CHAPEL HILL, CHURCH, ELMDALE
Rev. Philip strong,
Dear brother:—At a meeting of the Elmdale Chapel Hill Church, held last week Thursday, it was unanimously voted to extend you a call to become pastor of the church at a salary of $2,000 a year, with two months’ vacation, to be selected at your own convenience. The Chapel Hill Church is in a prosperous condition, and many of the members recall your career in the college with much pleasure. This is an especially strong centre for church work, the proximity of the boys’ academy and the university making the situation one of great power to a man who thoroughly understands and enjoys young men as we know you do. We most earnestly hope you will consider this call, not as purely formal, but as from the hearts of the people. We are, very cordially yours,
In behalf of the Church,
professor Wellman,
Chairman of the Board of Trustees.
“What do you think of that?” asked the minister again.
“The salary is just the same, isn’t it?”
“Now, Sarah,” said the minister, “if I didn’t know what a generous, unselfish heart you really have, I should get vexed at you for talking about the salary as if that was the most important thing.”
“The salary is very important, though. But you know, Philip, I would be as willing as you are to live on no salary if the grocer and butcher would continue to feed us for nothing. I wish from the bottom of my heart that we could live without money.”
“It is a bother, isn’t it?” replied Philip, so gravely that his wife laughed heartily at his tone.
“Well, the question is, what to do with the letters,” resumed the minister.
“Which of the two churches do you prefer?” asked his wife.
“I would rather go to the Chapel Hill Church as far as my preference is concerned.”
“Then why not accept their call, if that is the way you feel?”
“Because, while I should like to go to Elmdale, I feel as if I ought to go to Milton.”
“Now, Philip, I don’t see why, in a choice of this kind, you don’t do as you feel inclined to do, and accept the call that pleases you most. Why should ministers be doing what they ought instead of what they like? You never please yourself.”

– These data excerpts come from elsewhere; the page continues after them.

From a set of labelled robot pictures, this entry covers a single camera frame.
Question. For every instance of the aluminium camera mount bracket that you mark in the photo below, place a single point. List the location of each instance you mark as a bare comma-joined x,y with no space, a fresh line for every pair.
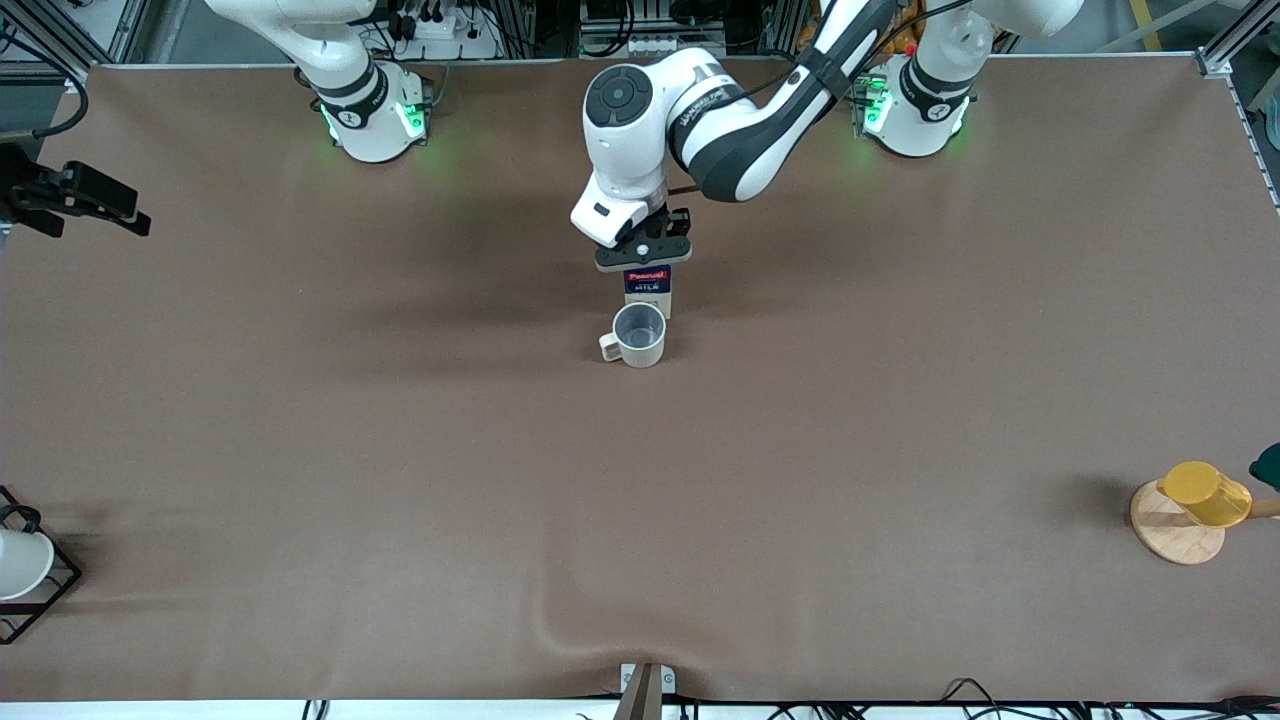
648,685

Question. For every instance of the blue milk carton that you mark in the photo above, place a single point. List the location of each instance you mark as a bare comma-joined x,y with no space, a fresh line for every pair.
648,285

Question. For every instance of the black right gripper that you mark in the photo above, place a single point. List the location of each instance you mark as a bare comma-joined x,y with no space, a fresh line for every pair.
42,190

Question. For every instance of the white power strip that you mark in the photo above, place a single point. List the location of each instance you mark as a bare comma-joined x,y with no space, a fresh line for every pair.
450,40

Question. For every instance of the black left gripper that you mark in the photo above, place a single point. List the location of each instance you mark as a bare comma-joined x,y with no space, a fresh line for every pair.
676,221

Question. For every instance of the aluminium frame post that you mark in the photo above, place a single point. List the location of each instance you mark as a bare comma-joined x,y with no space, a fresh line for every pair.
60,30
1235,45

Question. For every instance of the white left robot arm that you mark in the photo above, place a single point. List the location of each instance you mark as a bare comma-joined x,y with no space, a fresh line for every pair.
740,140

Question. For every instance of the dark green object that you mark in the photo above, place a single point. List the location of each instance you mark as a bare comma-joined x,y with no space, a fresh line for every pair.
1268,467

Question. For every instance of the cream ribbed mug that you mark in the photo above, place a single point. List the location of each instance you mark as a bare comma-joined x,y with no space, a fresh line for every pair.
640,335

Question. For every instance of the yellow cup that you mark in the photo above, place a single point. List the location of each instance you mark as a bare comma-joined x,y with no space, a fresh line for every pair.
1205,492

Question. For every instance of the round wooden mug stand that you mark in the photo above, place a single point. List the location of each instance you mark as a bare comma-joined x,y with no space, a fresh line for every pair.
1170,535

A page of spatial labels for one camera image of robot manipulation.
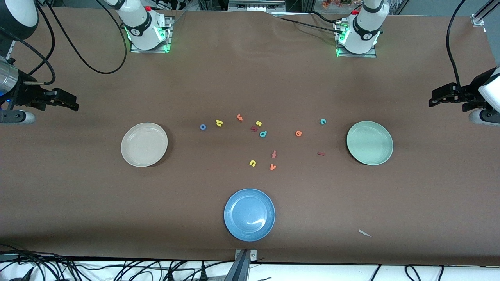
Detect short aluminium profile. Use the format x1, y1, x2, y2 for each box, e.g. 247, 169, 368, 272
471, 0, 500, 26

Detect green plate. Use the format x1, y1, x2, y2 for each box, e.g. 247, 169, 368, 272
346, 121, 394, 166

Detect beige brown plate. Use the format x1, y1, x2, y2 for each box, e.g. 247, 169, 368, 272
121, 123, 168, 167

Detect brown table cover sheet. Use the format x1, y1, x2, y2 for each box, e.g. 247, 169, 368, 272
0, 7, 500, 267

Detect orange flower decoration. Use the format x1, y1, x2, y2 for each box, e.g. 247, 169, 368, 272
321, 0, 362, 10

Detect grey equipment box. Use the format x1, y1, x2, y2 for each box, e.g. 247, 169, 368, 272
228, 0, 286, 13

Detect blue plate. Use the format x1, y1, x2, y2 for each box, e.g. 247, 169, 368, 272
224, 189, 276, 242

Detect white lower board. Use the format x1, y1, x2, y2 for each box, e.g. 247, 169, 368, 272
0, 256, 500, 281

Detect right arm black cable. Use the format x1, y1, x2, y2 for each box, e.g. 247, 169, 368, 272
0, 0, 128, 85

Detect long aluminium rail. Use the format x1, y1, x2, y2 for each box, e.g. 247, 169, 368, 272
5, 37, 18, 59

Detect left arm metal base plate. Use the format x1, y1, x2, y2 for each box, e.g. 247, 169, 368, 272
334, 19, 378, 59

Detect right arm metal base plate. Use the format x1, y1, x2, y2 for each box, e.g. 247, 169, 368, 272
130, 16, 173, 53

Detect thin black table cable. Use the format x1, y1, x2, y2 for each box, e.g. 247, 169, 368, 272
273, 11, 352, 34

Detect grey metal camera bracket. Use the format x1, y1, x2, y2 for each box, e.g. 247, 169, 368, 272
234, 249, 258, 281

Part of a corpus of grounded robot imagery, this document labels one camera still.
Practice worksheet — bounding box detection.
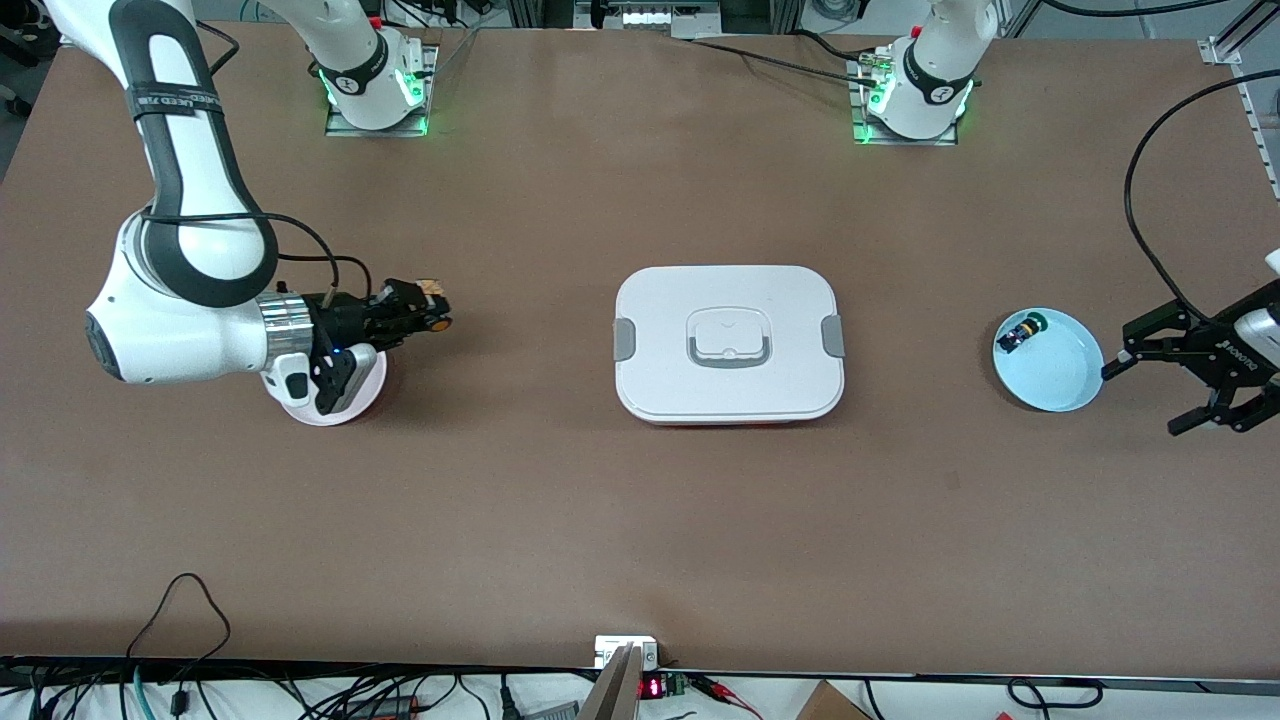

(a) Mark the light blue round plate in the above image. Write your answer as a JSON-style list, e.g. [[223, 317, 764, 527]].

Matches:
[[992, 307, 1106, 413]]

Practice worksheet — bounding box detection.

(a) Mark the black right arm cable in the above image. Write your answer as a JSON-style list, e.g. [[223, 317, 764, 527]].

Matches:
[[140, 210, 373, 311]]

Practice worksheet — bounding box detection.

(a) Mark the small white box device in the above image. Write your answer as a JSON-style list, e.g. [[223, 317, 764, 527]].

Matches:
[[594, 635, 661, 671]]

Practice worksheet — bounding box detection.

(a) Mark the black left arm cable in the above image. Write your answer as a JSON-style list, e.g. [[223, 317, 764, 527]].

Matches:
[[1122, 68, 1280, 323]]

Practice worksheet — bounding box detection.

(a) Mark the pink round plate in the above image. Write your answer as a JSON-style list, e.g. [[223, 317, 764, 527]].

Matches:
[[260, 345, 389, 428]]

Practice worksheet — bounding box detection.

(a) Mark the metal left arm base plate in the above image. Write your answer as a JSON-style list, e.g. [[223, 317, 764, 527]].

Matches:
[[848, 50, 961, 148]]

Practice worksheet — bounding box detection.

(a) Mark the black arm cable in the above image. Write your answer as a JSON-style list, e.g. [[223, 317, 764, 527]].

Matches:
[[140, 210, 373, 311], [1122, 68, 1280, 323]]

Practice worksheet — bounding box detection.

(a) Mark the grey slanted bar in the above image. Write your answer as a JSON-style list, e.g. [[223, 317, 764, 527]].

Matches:
[[578, 645, 646, 720]]

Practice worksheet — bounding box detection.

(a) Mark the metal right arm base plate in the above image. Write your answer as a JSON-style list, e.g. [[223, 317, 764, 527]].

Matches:
[[325, 45, 439, 138]]

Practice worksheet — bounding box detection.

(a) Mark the perforated aluminium strip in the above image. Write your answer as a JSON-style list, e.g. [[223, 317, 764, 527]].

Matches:
[[1198, 0, 1280, 201]]

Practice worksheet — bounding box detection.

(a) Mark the white lidded lunch box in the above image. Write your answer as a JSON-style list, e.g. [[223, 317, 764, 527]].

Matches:
[[612, 264, 847, 429]]

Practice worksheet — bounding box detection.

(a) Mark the thick black table cable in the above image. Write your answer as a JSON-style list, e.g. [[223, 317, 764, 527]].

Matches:
[[685, 30, 886, 91]]

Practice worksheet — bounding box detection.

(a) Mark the metal equipment rack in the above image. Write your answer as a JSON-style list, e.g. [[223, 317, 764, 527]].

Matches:
[[505, 0, 806, 39]]

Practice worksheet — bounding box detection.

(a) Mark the brown cardboard piece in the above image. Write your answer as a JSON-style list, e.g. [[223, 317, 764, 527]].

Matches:
[[795, 680, 871, 720]]

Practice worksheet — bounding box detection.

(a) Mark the thin black looped cable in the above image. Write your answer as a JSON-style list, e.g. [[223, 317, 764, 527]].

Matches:
[[125, 572, 233, 691]]

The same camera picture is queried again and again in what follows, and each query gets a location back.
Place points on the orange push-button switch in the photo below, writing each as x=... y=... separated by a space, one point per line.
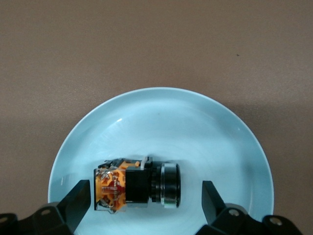
x=137 y=186

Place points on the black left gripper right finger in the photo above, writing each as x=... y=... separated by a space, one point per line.
x=217 y=210

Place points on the light blue round plate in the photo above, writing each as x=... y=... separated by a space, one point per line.
x=171 y=134

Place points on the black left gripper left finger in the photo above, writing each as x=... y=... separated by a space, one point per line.
x=73 y=208

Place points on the brown table mat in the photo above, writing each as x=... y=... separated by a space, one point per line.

“Well, Sarah,” replied Philip, good-naturedly, “this is the way of it. The church in Elmdale is in a University town. The atmosphere of the place is scholastic. You know I passed four years of student life there. With the exception of the schools, there are not a thousand people in the village, a quiet, sleepy, dull, retired, studious place. I love the memory of it. I could go there as the pastor of the Elmdale church and preach to an audience of college boys eight months in the year and to about eighty refined, scholarly people the rest of the time. I could indulge my taste for reading and writing and enjoy a quiet pastorate there to the end of my days.”